Le droit de se taire, ou droit de garder le silence, est une garantie bien connue de la procédure pénale, mais pas uniquement de celle-ci.

Ce droit est dérivé du droit de ne pas s’auto-incriminer, lui-même tiré du principe du respect de la présomption d’innocence, deux garanties rattachées au droit au procès équitable.  Ce droit au silence tire notamment ses sources de l’article 9 de la Déclaration des Droits de l’Homme et du Citoyen du 26 août 1789 et de l’article 6 de la Convention Européenne des Droits de l’Homme.

Dans une Question Prioritaire de Constitutionnalité (QPC) du 8 décembre 2023 (décision n°2023-1074 QPC) rendue à l’occasion d’un recours contre une ordonnance de 1945 relative à la discipline des notaires, le Conseil constitutionnel a jugé que le droit de ne pas s’auto incriminer, et le droit de se taire «  s’appliquent non seulement aux peines prononcées par les juridictions répressives mais aussi à toute sanction ayant le caractère d’une punition », et rappelle que ces garanties « impliquent que le professionnel faisant l’objet de poursuites disciplinaires ne puisse être entendu sur les manquements qui lui sont reprochés sans qu’il soit préalablement informé du droit qu’il a de se taire ».

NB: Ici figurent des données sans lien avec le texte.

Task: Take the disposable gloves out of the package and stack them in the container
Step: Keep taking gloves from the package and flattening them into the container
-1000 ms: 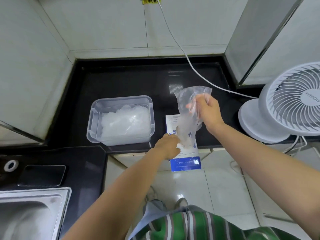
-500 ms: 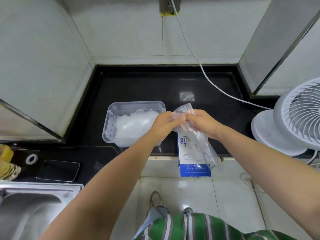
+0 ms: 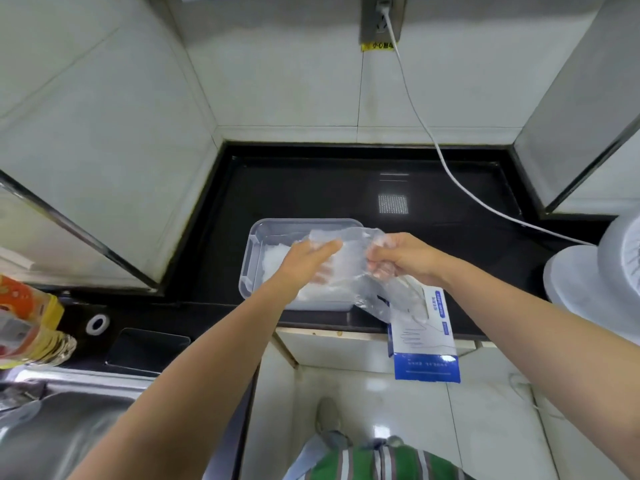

Le Conseil constitutionnel s’inscrit en contradiction directe avec la position du Conseil d’Etat, rappelée quelques mois plus tôt, selon laquelle le droit de se taire aurait vocation à s’appliquer uniquement dans le cadre d’une procédure pénale (Conseil d’Etat, 8 juin 2023, M. A., n°473249).

Le Conseil d’Etat, contre les conclusions de son rapporteur public, avait ainsi refusé de saisir le Conseil constitutionnel d’une QPC relative au droit de se taire dans le cadre d’une procédure disciplinaire engagée à l’encontre d’un magistrat.

C’est donc la Cour de cassation qui a offert au Conseil constitutionnel l’opportunité de se prononcer sur la question.

Message reçu par le Tribunal administratif de Cergy-Pontoise, première juridiction administrative à reprendre in extenso la formulation du Conseil constitutionnel, dans un litige concernant une procédure disciplinaire engagée par le préfet à l’encontre d’un chauffeur de taxi (Tribunal administratif de Cergy-Pontoise, 1er février 2024, n°2400163).

Aucune décision concernant une procédure disciplinaire engagée à l’encontre d’un agent public n’a encore été publiée, mais l’on imagine mal comment le juge administratif pourrait ne pas reprendre à son compte ce principe, les sanctions disciplinaires infligées aux agents publics ayant de toute évidence le caractère d’une punition.

Concrètement, les employeurs publics ont dès aujourd’hui tout intérêt à mettre à jour leur modèle de courrier informant l’agent de l’ouverture d’une procédure disciplinaire, pour y faire figurer cette nouvelle garantie, aux côtés du trio bien connu : droit à la communication du dossier, droit à l’assistance d’un défenseur de son choix et droit de produire des observations écrites ou orales.